TASK PROMPT:
Where the string "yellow" occurs in a line of the data below, that line should be copied.

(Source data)
------------------------------------------------------------------------

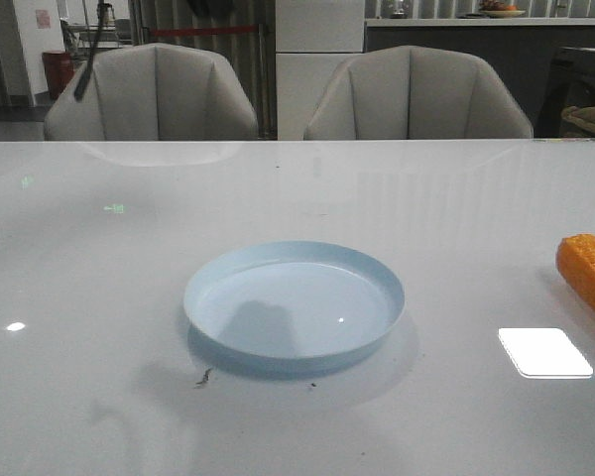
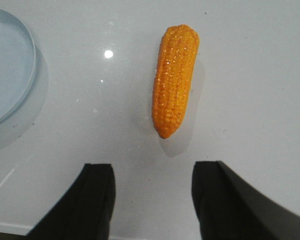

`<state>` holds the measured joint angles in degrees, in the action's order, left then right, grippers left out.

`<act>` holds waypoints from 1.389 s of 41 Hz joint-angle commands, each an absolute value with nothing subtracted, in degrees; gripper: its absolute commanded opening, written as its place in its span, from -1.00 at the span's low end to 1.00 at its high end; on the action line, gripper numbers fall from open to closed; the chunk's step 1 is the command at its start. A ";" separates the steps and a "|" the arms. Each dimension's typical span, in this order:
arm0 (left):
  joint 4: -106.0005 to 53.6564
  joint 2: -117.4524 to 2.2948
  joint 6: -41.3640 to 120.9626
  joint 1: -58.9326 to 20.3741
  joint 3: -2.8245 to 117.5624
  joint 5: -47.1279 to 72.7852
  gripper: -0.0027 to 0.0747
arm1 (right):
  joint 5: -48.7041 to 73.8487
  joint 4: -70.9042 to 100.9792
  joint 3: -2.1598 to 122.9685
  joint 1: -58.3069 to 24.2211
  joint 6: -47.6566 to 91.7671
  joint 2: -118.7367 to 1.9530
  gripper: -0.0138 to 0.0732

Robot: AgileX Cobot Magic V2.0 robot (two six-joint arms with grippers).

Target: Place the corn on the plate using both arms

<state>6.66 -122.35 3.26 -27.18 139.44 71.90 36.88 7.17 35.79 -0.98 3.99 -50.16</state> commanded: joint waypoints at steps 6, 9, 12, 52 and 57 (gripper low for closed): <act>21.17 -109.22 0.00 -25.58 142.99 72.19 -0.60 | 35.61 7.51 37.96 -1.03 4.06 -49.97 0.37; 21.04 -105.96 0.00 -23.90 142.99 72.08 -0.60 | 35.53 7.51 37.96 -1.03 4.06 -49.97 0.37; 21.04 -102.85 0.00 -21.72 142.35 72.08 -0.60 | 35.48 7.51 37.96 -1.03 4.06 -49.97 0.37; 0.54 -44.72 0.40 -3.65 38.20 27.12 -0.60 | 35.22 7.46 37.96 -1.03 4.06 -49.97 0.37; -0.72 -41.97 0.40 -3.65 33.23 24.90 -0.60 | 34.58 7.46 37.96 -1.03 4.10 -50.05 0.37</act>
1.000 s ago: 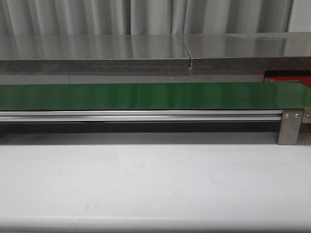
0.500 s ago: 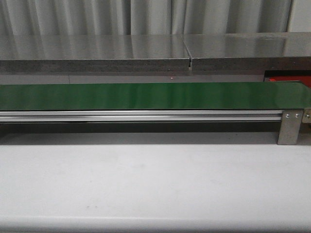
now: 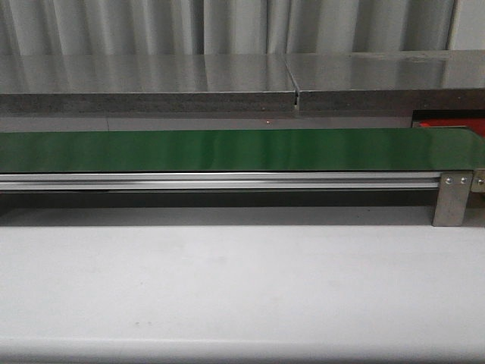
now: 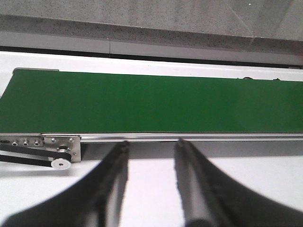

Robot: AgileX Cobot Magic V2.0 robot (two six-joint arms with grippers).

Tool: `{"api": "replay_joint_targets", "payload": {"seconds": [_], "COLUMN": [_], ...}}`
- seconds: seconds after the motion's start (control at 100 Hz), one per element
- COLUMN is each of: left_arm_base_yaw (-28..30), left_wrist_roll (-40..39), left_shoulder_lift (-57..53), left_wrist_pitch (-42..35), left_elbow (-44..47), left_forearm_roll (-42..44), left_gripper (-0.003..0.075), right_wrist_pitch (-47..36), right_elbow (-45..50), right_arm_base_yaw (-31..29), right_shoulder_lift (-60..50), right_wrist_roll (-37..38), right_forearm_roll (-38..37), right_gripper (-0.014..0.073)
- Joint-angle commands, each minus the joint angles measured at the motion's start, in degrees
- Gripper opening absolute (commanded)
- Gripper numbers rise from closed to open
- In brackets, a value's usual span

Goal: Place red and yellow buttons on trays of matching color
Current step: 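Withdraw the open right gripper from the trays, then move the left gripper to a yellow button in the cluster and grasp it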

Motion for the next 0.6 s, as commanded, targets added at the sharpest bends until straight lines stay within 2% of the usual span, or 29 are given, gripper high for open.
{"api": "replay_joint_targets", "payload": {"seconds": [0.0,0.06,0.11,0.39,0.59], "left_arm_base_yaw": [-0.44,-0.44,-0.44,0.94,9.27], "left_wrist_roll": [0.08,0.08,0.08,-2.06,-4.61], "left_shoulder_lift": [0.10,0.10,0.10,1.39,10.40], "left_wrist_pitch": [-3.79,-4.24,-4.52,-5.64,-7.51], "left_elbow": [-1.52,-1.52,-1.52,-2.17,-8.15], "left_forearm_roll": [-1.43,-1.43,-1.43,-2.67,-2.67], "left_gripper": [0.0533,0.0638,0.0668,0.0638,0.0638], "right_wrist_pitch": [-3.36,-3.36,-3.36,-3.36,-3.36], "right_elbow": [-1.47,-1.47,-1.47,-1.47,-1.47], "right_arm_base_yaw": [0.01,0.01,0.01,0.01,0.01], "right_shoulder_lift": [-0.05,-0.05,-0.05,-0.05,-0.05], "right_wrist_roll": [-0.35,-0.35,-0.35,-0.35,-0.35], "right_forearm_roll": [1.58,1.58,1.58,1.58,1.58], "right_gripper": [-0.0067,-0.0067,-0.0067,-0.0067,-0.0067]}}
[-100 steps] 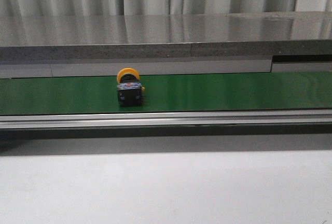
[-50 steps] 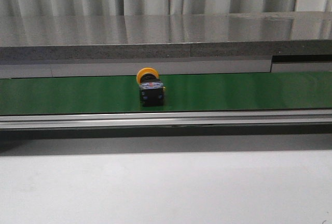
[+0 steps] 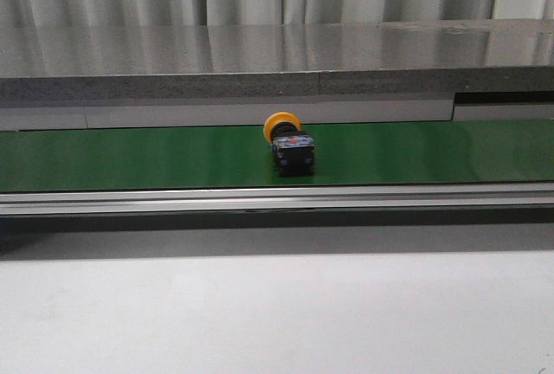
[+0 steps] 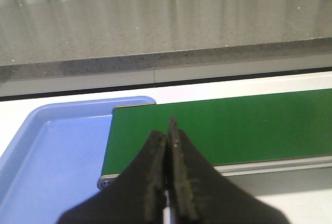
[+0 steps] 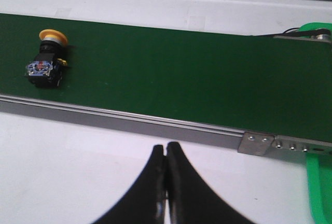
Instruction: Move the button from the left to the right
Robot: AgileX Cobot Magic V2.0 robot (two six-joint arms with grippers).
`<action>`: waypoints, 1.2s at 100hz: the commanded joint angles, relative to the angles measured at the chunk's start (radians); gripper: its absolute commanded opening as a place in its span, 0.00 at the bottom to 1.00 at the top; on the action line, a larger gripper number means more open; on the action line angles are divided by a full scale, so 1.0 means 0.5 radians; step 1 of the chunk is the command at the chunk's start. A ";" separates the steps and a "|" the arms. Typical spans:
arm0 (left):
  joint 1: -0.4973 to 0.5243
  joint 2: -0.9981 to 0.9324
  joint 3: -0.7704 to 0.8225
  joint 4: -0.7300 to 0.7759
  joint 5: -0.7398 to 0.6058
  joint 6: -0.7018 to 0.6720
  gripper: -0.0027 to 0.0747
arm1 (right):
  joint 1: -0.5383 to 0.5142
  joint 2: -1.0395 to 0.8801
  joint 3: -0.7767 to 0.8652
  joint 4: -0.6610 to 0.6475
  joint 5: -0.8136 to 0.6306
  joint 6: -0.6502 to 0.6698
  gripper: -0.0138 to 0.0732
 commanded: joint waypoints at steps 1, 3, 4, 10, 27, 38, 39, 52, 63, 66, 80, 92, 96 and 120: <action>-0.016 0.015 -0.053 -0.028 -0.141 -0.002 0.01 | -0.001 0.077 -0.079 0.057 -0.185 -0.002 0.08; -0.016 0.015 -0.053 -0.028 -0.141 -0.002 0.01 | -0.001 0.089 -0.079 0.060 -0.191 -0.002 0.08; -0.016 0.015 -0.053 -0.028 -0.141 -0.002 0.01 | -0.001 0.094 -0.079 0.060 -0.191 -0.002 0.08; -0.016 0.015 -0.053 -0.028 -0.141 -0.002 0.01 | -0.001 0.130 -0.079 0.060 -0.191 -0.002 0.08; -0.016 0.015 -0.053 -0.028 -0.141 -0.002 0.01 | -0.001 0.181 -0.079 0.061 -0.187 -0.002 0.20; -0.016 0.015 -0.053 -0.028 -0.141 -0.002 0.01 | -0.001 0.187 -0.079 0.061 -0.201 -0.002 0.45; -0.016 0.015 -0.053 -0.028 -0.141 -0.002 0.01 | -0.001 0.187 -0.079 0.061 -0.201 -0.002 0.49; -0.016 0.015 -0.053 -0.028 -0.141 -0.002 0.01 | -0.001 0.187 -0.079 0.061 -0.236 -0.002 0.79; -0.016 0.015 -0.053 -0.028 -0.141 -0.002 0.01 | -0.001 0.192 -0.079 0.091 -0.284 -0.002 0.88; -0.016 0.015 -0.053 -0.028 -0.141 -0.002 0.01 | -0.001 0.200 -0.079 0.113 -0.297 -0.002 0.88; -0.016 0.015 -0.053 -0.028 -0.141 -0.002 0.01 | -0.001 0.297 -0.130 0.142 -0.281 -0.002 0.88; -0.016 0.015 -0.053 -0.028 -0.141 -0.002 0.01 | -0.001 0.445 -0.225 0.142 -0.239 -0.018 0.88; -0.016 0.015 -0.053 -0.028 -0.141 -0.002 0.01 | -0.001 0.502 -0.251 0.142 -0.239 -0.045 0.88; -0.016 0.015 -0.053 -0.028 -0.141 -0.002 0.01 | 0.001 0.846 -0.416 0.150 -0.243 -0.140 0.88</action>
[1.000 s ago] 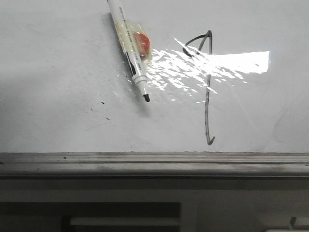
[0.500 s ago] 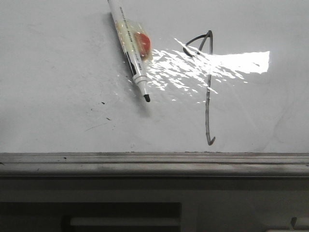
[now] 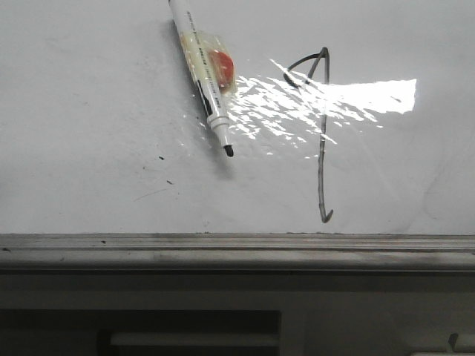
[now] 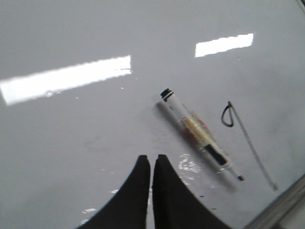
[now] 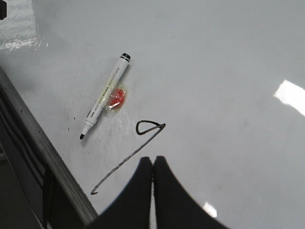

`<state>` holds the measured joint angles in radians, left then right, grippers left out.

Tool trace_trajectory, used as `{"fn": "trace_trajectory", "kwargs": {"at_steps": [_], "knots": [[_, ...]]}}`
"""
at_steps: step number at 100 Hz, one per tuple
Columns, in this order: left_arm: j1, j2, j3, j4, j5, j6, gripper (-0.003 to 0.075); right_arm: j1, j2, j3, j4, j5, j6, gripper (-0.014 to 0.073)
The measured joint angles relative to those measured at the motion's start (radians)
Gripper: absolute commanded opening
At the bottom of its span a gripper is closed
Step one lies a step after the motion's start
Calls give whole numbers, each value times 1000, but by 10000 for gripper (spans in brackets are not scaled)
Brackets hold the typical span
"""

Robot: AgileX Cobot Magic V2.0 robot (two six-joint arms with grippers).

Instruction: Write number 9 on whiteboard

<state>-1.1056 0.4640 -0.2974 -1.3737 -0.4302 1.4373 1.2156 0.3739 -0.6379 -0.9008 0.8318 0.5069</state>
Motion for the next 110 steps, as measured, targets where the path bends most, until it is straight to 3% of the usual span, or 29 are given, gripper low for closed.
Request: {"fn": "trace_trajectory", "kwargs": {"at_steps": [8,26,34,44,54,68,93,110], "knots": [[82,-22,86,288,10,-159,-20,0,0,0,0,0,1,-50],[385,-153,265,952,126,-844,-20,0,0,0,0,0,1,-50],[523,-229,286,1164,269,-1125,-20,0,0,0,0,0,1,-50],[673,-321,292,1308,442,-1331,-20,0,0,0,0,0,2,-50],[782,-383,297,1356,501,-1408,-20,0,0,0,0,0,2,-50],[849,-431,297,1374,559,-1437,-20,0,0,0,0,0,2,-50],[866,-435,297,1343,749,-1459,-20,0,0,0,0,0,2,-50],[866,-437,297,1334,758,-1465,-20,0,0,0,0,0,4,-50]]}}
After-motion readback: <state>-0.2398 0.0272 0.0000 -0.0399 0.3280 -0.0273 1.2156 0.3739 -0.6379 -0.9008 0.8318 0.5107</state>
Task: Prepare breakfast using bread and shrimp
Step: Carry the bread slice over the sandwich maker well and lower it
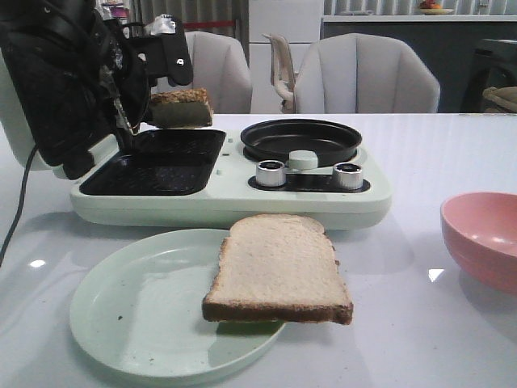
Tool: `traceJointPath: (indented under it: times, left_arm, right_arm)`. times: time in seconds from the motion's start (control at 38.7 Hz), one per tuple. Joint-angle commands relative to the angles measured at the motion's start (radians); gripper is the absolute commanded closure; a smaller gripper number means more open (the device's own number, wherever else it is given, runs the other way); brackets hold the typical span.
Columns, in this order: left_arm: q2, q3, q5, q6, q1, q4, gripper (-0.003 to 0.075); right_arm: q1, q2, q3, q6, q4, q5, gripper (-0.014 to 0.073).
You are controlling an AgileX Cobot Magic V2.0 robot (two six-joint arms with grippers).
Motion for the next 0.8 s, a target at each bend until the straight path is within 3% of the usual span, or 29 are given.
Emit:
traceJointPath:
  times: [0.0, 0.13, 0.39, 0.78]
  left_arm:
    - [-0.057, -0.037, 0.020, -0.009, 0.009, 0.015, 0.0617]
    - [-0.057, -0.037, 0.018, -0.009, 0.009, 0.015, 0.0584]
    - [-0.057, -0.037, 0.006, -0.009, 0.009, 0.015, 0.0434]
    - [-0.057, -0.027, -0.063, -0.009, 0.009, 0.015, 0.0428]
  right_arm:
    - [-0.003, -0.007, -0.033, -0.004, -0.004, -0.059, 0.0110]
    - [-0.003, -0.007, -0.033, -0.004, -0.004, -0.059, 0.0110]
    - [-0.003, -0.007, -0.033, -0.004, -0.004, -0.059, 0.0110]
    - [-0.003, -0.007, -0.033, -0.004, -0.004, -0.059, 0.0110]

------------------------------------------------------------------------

EXERCISE RESULT:
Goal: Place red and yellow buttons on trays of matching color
Current step: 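Withdraw the open right gripper from the trays, then move the left gripper to a yellow button in the cluster and grasp it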

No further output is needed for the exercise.